◆ **ACTIVITY**
Across the material that follows, tally each line in which "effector" occurs, and state the total alone.

== == ==

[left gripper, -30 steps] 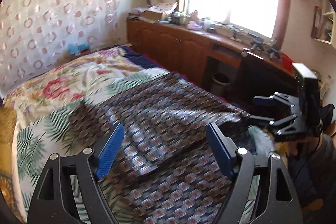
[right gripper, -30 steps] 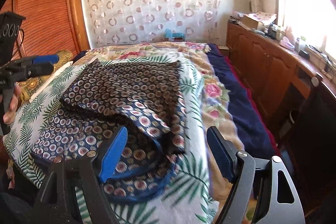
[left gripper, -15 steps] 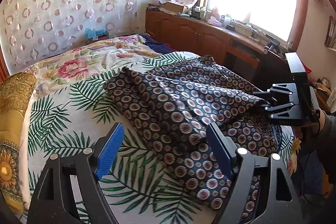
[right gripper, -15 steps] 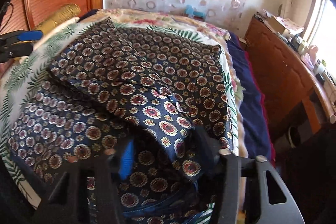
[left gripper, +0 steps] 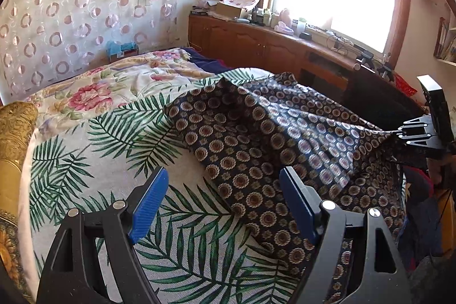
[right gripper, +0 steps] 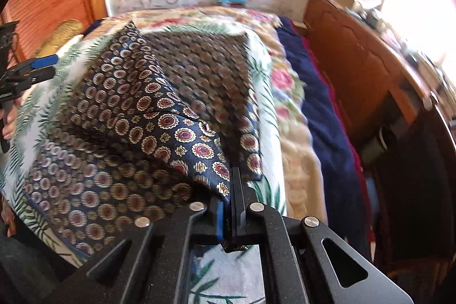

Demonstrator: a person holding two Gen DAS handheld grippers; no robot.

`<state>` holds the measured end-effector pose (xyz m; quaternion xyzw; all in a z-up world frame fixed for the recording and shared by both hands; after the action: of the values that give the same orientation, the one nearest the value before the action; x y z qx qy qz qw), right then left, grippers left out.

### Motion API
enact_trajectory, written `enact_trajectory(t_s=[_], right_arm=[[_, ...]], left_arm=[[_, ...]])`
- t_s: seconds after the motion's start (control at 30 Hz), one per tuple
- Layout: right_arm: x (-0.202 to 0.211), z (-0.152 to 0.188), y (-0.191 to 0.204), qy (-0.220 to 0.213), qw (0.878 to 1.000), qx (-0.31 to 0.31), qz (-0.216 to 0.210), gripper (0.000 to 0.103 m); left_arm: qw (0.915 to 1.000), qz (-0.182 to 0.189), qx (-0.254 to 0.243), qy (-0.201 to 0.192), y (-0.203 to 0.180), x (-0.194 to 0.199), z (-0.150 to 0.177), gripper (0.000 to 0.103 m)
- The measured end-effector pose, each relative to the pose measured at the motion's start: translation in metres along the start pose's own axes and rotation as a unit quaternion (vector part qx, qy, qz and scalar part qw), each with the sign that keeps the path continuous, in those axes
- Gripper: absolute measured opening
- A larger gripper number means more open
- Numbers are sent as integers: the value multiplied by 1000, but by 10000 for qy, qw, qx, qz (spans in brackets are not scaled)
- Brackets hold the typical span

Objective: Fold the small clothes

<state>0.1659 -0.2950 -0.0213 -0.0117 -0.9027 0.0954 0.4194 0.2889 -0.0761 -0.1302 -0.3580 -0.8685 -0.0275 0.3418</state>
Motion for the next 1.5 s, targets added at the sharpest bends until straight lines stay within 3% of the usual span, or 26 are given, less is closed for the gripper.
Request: enact_trajectory(t_s=[0.1,0.2,0.27,0.3,0.6,0.73,1.03,1.13,1.2,1.5], right_arm=[[-9,-9,-3,61,9999,-106,98,7],[-2,-24,-1,-162,9995,-151,244,29],[7,-40,-1,-406,9985,-166,321,53],[11,-46,1,-514,9979,-172,341,55],[13,-78,49,-911,9950,219,353,55],[10,-85,72,-973,9947,307,104,56],[-46,-72,145,-641,9921,735,-794,58],[-60,-72,164,-550,9898,864,-992,63],[-67,-74,171,-514,9886,947,-1047,67],[-104,-74,190,-124,9859,1386,-932,68]], left_arm=[[10000,-79,-20,35,4,-4,3,81],[9999,-121,-32,-10,4,-3,3,81],[9999,-144,-45,-24,3,-2,3,81],[9998,-175,-78,-32,3,-2,2,81],[9991,-251,-330,-10,-7,0,6,81],[9991,-297,-312,10,-6,0,5,81],[9982,-563,-164,-124,14,11,4,81],[9981,-585,-58,-185,22,15,3,81],[9981,-571,-6,-213,24,16,3,81],[9983,-553,23,-200,26,13,3,81]])
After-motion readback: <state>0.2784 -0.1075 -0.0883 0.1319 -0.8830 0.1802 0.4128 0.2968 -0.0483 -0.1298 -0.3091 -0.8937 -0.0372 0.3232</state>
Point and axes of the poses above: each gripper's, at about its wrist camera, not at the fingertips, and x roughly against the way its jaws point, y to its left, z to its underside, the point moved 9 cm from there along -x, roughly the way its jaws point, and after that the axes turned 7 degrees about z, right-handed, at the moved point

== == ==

◆ **RESPONSE TO THIS EXERCISE**
2